### How to complete this task
Each line below that contains "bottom" counts once; report the total and nothing more.
Start of Given information
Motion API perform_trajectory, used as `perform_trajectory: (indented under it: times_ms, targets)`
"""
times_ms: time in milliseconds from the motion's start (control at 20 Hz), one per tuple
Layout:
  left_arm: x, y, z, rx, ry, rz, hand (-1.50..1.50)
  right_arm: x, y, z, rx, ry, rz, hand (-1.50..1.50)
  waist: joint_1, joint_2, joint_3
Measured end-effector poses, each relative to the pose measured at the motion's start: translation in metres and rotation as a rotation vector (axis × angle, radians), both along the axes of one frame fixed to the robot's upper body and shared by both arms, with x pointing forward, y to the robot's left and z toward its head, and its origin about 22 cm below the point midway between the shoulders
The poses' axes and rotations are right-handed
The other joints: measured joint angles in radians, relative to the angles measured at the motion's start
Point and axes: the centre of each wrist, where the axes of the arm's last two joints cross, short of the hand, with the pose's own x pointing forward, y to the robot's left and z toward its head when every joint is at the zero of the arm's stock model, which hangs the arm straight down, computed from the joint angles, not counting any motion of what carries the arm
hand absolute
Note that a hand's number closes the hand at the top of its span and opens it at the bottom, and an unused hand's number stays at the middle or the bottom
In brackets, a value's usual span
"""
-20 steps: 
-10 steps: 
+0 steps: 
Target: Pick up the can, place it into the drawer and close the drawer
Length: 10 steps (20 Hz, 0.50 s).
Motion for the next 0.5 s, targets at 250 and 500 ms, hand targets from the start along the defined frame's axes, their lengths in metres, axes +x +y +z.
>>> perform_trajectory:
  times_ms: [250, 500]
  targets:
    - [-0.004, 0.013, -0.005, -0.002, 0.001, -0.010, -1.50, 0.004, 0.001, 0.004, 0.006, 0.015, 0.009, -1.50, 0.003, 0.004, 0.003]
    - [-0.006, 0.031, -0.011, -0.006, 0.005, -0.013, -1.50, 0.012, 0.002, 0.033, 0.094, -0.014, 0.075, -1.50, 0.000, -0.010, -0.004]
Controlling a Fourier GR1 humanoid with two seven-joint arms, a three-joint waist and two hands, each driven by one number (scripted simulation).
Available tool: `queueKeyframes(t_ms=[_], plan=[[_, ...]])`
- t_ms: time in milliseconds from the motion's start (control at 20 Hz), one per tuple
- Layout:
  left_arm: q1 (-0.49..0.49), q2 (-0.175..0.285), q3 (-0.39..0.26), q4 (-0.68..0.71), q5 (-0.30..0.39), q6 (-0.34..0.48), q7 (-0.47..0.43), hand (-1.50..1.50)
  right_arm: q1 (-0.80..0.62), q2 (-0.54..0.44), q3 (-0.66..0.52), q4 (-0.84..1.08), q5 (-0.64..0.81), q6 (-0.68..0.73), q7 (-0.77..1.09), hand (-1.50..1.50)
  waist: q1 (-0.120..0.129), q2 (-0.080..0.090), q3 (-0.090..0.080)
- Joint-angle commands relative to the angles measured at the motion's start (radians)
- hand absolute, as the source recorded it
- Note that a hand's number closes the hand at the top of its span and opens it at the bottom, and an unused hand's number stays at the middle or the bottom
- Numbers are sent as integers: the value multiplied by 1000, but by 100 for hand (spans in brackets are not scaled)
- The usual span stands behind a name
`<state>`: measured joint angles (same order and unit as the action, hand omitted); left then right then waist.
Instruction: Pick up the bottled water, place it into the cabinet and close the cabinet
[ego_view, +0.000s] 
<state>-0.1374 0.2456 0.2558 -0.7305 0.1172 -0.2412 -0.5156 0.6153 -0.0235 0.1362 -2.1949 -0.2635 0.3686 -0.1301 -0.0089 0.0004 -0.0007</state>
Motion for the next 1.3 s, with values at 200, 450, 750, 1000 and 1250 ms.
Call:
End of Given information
### Your response
2